To investigate the spatial correlation between the central retinal vascular trunk and the preferential location of glaucomatous damage in myopic normal-tension glaucoma (NTG) eyes.

DESIGN

Cross-sectional study.

PARTICIPANTS

One hundred thirty-seven subjects with myopic NTG (137 eyes).

METHODS

The position of the vascular trunk was measured from the center of the Bruch membrane opening (BMO), which was delineated by optical coherence tomography imaging. The angular deviation was measured, with the horizontal nasal midline as 0° and the superior location as a positive value. The shift index was calculated as the distance of the vascular trunk from the BMO center relative to that of the BMO margin. The angular location of the midpoint of the retinal nerve fiber layer (RNFL) defect was measured from the BMO center. In cases with bi-hemispheric RNFL defects, the angular location was measured for the RNFL defect of larger width. For categorical analysis, hemispheric dominancy was determined if the RNFL defect in one hemisphere was larger than twofold that in the opposite hemisphere.

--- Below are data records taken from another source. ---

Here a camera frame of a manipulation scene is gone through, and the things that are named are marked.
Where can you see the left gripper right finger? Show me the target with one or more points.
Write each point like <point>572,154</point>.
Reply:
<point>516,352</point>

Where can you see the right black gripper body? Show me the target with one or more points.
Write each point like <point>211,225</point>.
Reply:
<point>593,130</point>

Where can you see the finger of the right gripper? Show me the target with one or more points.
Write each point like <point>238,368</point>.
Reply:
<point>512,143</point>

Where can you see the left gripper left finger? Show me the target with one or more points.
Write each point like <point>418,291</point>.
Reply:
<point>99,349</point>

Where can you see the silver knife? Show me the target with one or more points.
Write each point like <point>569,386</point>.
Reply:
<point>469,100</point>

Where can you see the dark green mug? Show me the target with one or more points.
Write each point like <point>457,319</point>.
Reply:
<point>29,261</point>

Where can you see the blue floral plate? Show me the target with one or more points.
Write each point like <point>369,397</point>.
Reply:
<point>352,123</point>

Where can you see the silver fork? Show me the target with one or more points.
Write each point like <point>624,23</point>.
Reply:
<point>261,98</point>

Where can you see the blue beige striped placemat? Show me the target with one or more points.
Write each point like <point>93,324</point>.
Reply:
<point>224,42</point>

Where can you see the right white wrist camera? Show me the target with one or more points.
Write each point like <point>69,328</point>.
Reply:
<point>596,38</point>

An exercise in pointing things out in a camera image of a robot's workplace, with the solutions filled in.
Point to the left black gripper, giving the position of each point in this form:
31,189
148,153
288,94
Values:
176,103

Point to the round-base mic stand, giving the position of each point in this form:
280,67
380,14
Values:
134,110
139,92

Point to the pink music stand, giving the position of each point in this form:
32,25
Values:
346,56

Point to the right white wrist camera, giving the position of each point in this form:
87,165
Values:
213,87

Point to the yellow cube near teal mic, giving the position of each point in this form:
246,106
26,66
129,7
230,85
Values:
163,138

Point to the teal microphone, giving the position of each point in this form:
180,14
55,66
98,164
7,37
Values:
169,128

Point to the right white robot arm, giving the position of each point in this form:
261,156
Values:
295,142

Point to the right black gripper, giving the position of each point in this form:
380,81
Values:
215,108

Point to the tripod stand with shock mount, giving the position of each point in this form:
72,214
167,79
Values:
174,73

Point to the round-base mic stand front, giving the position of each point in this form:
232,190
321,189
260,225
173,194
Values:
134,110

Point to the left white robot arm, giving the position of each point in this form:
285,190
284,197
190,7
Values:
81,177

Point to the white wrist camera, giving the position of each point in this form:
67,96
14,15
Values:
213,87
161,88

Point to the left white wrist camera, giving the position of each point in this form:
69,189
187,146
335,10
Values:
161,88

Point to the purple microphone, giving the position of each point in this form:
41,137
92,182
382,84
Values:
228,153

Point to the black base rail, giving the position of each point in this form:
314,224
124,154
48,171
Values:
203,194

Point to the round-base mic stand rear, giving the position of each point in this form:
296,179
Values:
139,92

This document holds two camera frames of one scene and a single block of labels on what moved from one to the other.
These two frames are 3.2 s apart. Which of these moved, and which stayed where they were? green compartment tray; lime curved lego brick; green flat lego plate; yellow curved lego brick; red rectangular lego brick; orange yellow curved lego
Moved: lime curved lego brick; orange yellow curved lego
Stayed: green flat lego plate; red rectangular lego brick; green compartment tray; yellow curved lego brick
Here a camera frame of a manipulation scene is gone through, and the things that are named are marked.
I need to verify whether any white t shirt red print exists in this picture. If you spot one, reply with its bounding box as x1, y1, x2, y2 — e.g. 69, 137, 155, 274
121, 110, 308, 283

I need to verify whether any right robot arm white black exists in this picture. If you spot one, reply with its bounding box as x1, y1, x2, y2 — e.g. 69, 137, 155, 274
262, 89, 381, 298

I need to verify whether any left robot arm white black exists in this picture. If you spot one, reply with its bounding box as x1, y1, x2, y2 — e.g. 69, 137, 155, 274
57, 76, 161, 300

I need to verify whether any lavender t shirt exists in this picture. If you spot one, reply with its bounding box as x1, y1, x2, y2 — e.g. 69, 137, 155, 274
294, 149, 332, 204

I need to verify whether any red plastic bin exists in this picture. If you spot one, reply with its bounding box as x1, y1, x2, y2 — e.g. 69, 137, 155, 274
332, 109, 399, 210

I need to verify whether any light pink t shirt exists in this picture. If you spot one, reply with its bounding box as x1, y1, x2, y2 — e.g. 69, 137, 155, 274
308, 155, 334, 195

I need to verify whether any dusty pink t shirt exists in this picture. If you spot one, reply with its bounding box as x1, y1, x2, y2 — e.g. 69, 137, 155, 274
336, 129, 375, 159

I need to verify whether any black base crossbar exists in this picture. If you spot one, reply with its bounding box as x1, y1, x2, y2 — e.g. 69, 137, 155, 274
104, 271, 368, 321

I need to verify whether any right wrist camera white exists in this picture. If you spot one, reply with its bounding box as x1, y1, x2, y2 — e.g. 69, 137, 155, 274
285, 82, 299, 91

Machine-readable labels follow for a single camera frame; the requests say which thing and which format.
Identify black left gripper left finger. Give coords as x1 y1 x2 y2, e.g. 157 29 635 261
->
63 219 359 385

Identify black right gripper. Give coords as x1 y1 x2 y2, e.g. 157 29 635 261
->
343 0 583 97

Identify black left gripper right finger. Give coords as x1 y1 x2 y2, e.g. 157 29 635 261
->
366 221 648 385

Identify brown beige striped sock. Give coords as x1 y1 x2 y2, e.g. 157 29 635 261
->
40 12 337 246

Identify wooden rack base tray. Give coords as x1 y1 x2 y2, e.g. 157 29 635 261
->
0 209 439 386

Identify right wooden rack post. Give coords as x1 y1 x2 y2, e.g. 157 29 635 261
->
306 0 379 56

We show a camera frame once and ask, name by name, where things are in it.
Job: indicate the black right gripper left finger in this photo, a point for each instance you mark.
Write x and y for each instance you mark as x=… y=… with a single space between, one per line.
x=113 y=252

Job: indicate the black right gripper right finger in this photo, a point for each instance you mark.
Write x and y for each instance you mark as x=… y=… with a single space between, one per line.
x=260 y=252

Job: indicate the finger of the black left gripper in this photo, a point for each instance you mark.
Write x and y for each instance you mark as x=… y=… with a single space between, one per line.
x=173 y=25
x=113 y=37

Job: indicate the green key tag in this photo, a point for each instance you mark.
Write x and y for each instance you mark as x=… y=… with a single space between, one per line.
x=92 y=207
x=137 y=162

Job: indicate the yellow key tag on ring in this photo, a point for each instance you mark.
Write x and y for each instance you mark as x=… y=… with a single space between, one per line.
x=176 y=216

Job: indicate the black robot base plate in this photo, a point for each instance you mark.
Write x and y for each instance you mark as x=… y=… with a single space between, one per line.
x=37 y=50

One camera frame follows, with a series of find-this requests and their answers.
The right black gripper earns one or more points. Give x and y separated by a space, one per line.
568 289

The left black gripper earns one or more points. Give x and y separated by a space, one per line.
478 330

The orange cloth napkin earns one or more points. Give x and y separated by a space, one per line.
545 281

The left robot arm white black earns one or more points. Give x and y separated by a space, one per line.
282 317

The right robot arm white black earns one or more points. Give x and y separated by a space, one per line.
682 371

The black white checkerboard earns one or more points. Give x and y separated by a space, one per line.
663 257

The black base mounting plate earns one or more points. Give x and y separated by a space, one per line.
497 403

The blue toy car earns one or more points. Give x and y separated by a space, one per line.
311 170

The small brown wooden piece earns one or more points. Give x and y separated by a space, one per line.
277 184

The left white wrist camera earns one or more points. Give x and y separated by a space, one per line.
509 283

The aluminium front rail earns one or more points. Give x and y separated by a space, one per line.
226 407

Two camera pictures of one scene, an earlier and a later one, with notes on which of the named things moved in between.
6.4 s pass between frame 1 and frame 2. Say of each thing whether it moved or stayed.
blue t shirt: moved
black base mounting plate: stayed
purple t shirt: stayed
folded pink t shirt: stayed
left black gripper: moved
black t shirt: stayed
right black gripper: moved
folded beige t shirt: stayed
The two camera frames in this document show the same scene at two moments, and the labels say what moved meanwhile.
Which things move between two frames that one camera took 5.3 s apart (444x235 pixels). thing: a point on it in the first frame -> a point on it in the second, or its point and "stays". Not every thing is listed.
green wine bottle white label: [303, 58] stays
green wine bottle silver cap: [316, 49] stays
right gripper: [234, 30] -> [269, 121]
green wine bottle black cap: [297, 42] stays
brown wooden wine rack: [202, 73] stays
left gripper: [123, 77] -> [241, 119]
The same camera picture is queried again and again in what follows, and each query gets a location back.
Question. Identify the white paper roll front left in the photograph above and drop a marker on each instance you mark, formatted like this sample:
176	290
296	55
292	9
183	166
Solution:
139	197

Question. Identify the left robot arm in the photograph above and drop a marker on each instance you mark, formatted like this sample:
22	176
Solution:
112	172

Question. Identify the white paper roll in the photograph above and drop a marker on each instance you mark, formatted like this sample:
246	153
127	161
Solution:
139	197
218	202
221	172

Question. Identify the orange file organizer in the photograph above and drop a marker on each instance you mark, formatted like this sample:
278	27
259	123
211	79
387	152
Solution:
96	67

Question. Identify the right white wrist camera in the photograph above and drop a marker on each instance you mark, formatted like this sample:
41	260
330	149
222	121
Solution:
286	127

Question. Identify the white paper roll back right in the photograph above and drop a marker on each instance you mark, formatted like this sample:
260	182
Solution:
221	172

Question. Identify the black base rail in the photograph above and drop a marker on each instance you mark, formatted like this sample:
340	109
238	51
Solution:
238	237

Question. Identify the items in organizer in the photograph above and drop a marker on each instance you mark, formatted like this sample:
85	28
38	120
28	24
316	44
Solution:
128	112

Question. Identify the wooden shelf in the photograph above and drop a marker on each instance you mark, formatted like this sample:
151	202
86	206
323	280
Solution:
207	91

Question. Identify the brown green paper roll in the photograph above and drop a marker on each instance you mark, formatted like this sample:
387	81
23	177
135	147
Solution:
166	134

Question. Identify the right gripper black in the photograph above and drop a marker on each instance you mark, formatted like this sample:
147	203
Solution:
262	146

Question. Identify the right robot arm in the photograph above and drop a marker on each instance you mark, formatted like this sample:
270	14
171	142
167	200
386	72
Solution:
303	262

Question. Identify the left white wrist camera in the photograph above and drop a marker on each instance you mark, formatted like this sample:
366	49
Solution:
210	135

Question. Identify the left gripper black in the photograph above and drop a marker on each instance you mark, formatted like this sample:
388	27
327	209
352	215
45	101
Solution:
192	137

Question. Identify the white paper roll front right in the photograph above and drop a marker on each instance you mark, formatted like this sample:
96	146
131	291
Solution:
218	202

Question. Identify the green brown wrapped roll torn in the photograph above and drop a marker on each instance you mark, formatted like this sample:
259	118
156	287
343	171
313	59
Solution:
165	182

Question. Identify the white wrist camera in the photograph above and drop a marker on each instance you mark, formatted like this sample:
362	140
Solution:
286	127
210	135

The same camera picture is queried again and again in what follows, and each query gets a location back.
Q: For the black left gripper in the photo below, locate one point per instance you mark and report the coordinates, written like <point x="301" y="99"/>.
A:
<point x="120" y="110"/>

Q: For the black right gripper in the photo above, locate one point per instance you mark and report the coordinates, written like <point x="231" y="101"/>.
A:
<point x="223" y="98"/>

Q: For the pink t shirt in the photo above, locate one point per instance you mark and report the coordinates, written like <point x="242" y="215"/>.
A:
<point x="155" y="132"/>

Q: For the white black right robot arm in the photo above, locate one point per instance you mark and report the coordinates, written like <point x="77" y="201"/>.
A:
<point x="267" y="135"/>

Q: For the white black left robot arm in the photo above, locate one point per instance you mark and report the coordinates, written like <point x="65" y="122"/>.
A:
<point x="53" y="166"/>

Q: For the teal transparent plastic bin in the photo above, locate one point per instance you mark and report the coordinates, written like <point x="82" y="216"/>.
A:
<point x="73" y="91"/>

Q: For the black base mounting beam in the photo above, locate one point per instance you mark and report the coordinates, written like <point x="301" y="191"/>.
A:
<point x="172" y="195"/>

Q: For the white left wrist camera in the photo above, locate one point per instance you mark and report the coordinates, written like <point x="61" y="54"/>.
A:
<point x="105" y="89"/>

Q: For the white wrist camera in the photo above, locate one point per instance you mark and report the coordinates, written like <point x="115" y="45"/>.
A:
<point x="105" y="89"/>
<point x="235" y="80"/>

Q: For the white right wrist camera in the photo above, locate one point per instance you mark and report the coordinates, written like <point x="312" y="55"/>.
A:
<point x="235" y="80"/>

In cases with no dominant hemisphere, the eye was classified as bi-equivalent involvement.

MAIN OUTCOME MEASURES

The vascular trunk position within the BMO and the location of glaucomatous damage.

RESULTS

The moderate- and severe-shift groups (shift index ≥ 0.5) were associated with younger age, longer axial length, smaller angular deviation, and lesser incidence of focal lamina cribrosa (LC) defect. A multiple regression analysis showed a significant correlation between the vascular trunk position and the RNFL defect location (P < 0.001). A logistic regression analysis revealed that the dominant RNFL defect occurred in the opposite hemisphere of the vascular trunk (P < 0.001), and bi-equivalent involvement in both hemispheres was associated with a larger shift index (P = 0.001). A conditional inference tree analysis showed that both the angular deviation (P < 0.001) and the extent of vascular trunk shift (P < 0.001) determined the RNFL defect location.

CONCLUSIONS

In myopic NTG eyes, the vascular trunk is located in the direction opposite of the RNFL defect with reference to the BMO. Because the vascular trunk is embedded in the LC, this implies that LC shift during axial elongation is associated with greater vulnerability of myopic eyes to glaucomatous damage.